Your instructions: Please repeat the listing exactly, with every line intact.

Source data:
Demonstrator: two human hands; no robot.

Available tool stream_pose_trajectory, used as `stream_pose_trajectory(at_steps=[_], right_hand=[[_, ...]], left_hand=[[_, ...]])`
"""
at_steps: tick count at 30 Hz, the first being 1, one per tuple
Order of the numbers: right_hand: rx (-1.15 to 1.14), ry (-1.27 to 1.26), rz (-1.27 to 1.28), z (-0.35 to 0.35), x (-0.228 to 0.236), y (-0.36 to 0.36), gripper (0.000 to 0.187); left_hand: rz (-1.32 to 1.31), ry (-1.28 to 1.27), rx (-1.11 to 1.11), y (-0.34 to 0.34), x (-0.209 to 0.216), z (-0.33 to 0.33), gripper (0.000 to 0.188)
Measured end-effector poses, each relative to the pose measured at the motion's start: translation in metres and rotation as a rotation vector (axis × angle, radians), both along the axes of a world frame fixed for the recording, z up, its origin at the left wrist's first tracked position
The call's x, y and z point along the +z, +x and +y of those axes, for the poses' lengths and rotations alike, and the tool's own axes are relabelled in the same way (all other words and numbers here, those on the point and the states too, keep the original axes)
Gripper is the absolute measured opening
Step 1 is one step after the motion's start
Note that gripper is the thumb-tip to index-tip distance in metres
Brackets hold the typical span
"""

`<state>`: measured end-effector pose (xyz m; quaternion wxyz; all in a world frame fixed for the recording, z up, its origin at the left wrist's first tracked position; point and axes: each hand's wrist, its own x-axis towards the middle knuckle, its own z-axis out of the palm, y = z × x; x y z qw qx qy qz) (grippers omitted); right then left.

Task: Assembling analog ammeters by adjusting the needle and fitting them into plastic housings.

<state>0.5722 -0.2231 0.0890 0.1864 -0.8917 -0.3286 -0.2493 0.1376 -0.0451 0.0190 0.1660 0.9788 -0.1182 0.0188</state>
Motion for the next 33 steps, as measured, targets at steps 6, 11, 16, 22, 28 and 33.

Output of the task:
Demonstrator: two human hands; no robot.

Available tool stream_pose_trajectory, used as `stream_pose_trajectory(at_steps=[_], right_hand=[[_, ...]], left_hand=[[_, ...]])`
"""
at_steps: tick count at 30 Hz, the first being 1, one per tuple
Order of the numbers: right_hand: rx (-1.15 to 1.14), ry (-1.27 to 1.26), rz (-1.27 to 1.28), z (-0.35 to 0.35), x (-0.228 to 0.236), y (-0.36 to 0.36), gripper (0.000 to 0.187); left_hand: rz (-1.32 to 1.31), ry (-1.28 to 1.27), rx (-1.11 to 1.11), y (-0.34 to 0.34), x (-0.209 to 0.216), z (-0.33 to 0.33), gripper (0.000 to 0.188)
Measured end-effector poses, each relative to the pose measured at the motion's start: translation in metres and rotation as a rotation vector (axis × angle, radians), both along the axes of a world frame fixed for the recording, z up, its origin at the left wrist's first tracked position
The call's x, y and z point along the +z, +x and +y of those axes, for the poses' lengths and rotations alike, and the tool's own axes are relabelled in the same way (all other words and numbers here, those on the point and the states too, keep the original axes)
Gripper is the absolute measured opening
Step 1 is one step after the motion's start
Note that gripper is the thumb-tip to index-tip distance in metres
Brackets hold the typical span
"""

`<state>`: measured end-effector pose (xyz m; quaternion wxyz; all in a world frame fixed for the recording, z up, its origin at the left wrist's first tracked position; point and axes: each hand's wrist, its own x-axis towards the middle knuckle, its own z-axis out of the palm, y = z × x; x y z qw qx qy qz) (grippers omitted); right then left.

Task: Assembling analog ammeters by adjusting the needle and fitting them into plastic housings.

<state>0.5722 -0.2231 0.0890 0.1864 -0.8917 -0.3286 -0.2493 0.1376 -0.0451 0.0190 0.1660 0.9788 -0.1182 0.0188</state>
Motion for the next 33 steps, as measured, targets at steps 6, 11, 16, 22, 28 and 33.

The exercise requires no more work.